Ni que decir tiene que el tal poema no ha pasado a la posteridad.
La Fontaine, autor de las morales Fábulas y de los licenciosos Cuentos y novelitas en verso, era un hombre tan honrado y veraz que de él se dijo:
—Es un hombre que, hablando en prosa, no sabe mentir.
Una encantadora respuesta de una no menos encantadora muchacha que concurría a un premio de belleza en la Costa Brava.
Un miembro del jurado le dijo:
—Eres muy, pero muy bonita.
—Es necesario serlo cuando no se tiene dinero.
Hay un secreto que por lo menos las mujeres saben guardar: el de su edad.
Dicen que un galán de nuestro cine se encontraba una tarde en un café flirteando con una señora casada. Se presenta, de pronto, el marido y le dice, indignado:
—¡Y le advierto que si le llego a ver otra vez con mi mujer, le costará caro!
—¿Que me costará caro? ¡Pues vaya oficio el de usted!
Ensayo en un teatro. El director se dirige a una joven actriz:
—Pero ¿es que no sabes actuar? Imagina tu papel. Imagina que estás esperando a tu amante.
—¿A cuál de ellos?
En uno de los viajes que Alfonso XIII hizo por tierras españolas, llegó a una ciudad en la que fue recibido por el alcalde. Hacía calor y el rey llevaba el sombrero en la mano. El alcalde, al verle descubierto, le invitó.
—Cúbrase, Majestad, cúbrase.
El rey sonrió divertido y continuó con el sombrero en la mano.

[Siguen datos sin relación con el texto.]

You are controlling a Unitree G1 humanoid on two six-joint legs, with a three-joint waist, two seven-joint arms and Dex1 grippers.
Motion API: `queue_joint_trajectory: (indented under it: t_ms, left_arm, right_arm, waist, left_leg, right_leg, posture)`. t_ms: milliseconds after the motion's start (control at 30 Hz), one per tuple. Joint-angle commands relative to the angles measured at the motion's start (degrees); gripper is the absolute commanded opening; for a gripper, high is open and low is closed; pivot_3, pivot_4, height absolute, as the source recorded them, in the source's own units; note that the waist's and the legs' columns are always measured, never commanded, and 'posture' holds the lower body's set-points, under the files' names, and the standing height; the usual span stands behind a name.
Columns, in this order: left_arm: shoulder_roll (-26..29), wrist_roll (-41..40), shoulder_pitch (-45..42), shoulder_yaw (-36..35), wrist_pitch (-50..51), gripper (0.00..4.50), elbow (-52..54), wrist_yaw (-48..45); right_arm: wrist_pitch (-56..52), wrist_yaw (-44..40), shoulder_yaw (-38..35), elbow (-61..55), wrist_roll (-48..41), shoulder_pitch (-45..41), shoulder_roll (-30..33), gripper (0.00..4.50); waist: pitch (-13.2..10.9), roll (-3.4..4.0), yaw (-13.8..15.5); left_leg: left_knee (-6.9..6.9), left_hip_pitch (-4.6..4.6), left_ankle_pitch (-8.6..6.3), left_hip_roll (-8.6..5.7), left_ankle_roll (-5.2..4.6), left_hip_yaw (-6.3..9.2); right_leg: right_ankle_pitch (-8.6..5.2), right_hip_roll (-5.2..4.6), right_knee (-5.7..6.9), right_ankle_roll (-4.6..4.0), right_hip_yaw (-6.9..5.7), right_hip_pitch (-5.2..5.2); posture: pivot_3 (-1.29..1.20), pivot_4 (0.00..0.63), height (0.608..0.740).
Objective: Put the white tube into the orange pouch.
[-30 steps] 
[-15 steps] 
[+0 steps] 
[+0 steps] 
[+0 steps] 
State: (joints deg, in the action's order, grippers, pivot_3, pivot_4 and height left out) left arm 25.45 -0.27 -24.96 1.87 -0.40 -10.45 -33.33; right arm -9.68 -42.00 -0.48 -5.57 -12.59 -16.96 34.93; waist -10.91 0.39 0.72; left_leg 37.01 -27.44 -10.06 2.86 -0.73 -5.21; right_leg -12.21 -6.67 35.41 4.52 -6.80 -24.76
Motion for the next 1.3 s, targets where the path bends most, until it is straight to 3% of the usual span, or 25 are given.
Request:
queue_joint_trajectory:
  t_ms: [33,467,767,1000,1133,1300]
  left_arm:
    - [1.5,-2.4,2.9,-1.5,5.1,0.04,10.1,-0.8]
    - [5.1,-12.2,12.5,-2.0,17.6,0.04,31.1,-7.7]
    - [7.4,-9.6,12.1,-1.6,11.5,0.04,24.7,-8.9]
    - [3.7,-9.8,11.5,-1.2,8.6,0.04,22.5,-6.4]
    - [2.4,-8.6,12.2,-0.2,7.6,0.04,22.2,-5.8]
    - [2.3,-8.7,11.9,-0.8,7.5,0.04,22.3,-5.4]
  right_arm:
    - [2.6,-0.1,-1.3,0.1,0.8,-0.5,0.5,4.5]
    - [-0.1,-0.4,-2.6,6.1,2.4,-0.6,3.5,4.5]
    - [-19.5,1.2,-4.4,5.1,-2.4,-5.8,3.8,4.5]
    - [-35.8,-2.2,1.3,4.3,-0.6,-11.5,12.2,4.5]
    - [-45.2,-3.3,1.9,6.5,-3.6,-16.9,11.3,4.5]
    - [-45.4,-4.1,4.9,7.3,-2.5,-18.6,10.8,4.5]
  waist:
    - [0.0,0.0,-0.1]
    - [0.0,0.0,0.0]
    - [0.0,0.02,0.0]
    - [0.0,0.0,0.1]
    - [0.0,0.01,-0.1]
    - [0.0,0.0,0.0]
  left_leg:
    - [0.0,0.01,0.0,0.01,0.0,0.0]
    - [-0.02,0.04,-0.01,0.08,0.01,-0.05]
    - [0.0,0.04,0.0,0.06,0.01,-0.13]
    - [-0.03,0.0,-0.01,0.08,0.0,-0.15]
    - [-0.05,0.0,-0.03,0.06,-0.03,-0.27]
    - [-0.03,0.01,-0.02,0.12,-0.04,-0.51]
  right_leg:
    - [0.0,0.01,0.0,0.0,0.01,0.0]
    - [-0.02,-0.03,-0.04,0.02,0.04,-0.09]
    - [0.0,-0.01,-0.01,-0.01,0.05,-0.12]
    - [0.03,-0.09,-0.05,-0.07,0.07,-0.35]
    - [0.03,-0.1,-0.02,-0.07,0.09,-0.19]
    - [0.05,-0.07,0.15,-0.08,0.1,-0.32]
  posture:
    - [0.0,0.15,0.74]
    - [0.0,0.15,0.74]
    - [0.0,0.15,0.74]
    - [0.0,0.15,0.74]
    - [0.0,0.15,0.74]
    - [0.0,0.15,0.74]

—Pero cúbrase, Majestad —repitió el alcalde. Entonces, don Alfonso se puso el sombrero diciendo:
—Con su permiso, señor alcalde.
Decía Tayllerand que el filósofo es el hombre que se distingue por su habilidad para dejar caer manchas negras con tinta negra en un paño negro.
El filósofo Diógenes dijo un día a Aristipo:
—¿Ves lo que yo hago? Si tú supieras alimentarte de coles, no tendrías necesidad de lisonjear a los grandes.
—¿Y qué? —respondió Aristipo—. Si tú supieras lisonjear a los grandes, no te verías obligado a alimentarte de coles.
Una señora de noventa años le dijo un día a Fontenelle, que contaba noventa y cinco:
—Parece que nos haya olvidado la muerte. Y Fontenelle, poniéndose el dedo en los labios, la interrumpió:
—¡Chist…!
Fontenelle murió un mes antes de cumplir los cien.